Western traits are visible, though not so immediately, in the literary field also. An early example of this duality is Prince Miroslav's Gospel Book. It was written about 1180-90 in an Athonite-Macedonian ductus of Cyrillic but not by ecclesiastical scribes accustomed to using it (one scribe at least normally used the Latin alphabet) and the ornamentation except for the first miniature, is in the Benedictine style current in Dalmatia. That it was written in Miroslav's province of Hum is further underlined by certain Westernisms of language, clearly of Ragusan provenance. Conversely the Cyrillic ductus current in Serbia from the thirteenth century was strongly under the influence of that of Ragusan documents, itself considerably influenced by contemporary Latin minuscules. This interaction is hardly surprising in a Ragusan chancellery where Latin and Cyrillic documents were written indifferently by the same clerks. Even the principal Lives of the Serbian dynastic saints are not innocent of certain Latin stylistic features.

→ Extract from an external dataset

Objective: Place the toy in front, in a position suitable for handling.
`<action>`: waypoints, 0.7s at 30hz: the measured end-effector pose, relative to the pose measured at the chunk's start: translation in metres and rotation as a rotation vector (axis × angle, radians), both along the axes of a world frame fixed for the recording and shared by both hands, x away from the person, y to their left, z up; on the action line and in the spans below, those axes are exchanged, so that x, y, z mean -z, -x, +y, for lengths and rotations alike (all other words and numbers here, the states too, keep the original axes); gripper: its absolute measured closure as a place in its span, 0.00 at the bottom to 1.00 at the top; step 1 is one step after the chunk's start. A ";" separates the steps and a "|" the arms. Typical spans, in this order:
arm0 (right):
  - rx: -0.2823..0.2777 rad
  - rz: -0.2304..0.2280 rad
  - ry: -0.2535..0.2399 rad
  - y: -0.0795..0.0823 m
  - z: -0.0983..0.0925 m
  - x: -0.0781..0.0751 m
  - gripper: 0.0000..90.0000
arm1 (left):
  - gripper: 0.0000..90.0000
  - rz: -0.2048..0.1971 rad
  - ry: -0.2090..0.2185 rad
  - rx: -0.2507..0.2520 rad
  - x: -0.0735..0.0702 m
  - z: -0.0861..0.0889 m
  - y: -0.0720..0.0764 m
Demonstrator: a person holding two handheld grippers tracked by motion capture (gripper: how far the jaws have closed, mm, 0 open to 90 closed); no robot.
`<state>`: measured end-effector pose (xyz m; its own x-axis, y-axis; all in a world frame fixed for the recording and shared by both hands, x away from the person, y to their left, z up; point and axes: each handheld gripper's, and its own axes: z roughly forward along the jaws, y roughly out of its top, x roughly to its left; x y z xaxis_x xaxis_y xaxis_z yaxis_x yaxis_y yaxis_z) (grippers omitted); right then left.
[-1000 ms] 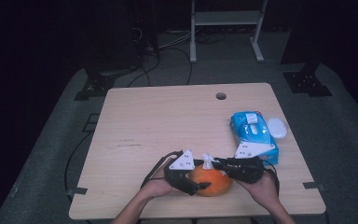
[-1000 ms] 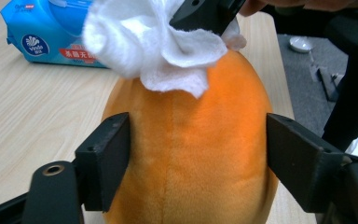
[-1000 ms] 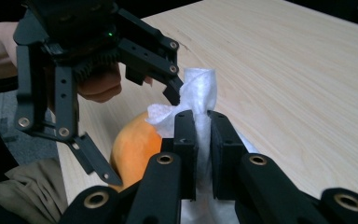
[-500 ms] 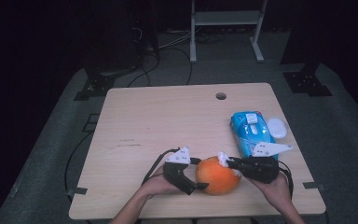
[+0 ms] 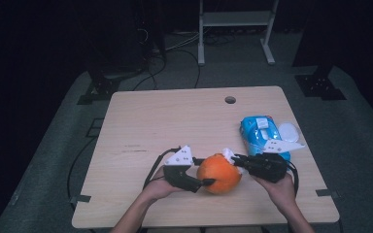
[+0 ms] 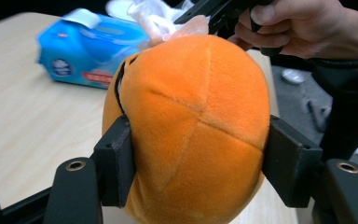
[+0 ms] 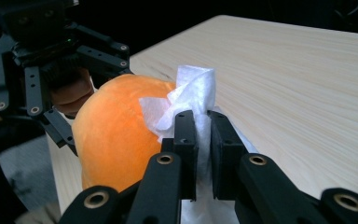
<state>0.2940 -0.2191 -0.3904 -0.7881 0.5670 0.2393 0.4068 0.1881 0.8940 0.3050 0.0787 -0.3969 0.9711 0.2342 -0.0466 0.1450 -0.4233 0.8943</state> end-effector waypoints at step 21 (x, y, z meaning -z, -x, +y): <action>-0.046 -0.050 0.054 -0.002 0.037 0.002 0.91 | 0.35 0.041 -0.091 -0.108 0.007 0.002 -0.008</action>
<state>0.2963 -0.1826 -0.3929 -0.8237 0.5414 0.1688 0.3517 0.2542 0.9009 0.3132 0.0808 -0.4042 0.9378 0.3420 -0.0593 0.2292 -0.4820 0.8457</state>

Serbia remained near the frontier between Orthodox East and Catholic West. Whereas in the early years of the thirteenth century both Serbia and Bulgaria had seemed momentarily within Rome's grasp, by the time of the Council of Lyons (1274) the hastily botched up union engineered by Michael Palaeologos appealed to neither. The day of a restored Papal Illyricum was past. St Sava had decided the direction of the Serbian Church once and for all. Even a recent religious map of Yugoslavia still shows roughly the balance of forces which prevailed in the days of the medieval Serbian Kingdom: a nearly solidly Catholic Croatia and coastline down to Kotor with an Orthodox hinterland except in Bosnia, a patchwork of all possible denominations.

Symeon and his son Sava were early recognised as saints in Serbian piety. Symeon, like the early princes of other Slav countries -Wenceslas, Vladimir and Boris and Gleb - with whom may also be coupled St Stephen of Hungary, remained exclusively a national saint. The Patriarchate of Constantinople was not as a rule eager to recognise such laymen as saints of the Ecumenical church. In their own countries they represented God's Grace manifested towards the legitimate dynasty. St Sava continues to be highly venerated on Athos. He is also recognised as a saint in the Catholic church. The cell which he built in 1199 at the administrative centre of Karyes (Orahovica in Serbian) and himself frequently used for retreat after his father's death, still stands and the Rule which he drew up for it is still followed. For the Serbian church St Sava is not only the first native archbishop but also its Illuminator (prosvetitelj) and Teacher (uchitelj), the proud title accorded to St Cyril the Teacher of the Slavs. His biographers Domentian and Theodosius reflect the temper of the time in stressing that Sava was sent by God to fulfil the unfinished work of his forebears and to integrate Serbia finally into the comity of Eastern Orthodox churches. He was of that small company who sacrifice their own immediate salvation to return to the world for the sake of the salvation of others - the whole Serbian people.

So Sava saw it himself. The close link with Athos proved the keystone of the arch. The saintly pair - Symeon and Sava - represent dynasty and church, the twin pillars of the Serbian state, the source of its remarkable strength. So the Serbians conceived it. All the succeeding members of the house of Nemanja were held to have the Divine charisma for their rule.

The state has need of the church, but the church has no need of the state. Here the church long outlived the state. In the dark days of Ottoman rule the Serbian monasteries were the main foci of Serbian culture. The Turks became so alarmed at the veneration accorded te Sava's relies, not only by their Serbian subjects but also by many Moslems, that they were publicly burnt by Sinan Pasha in 1594.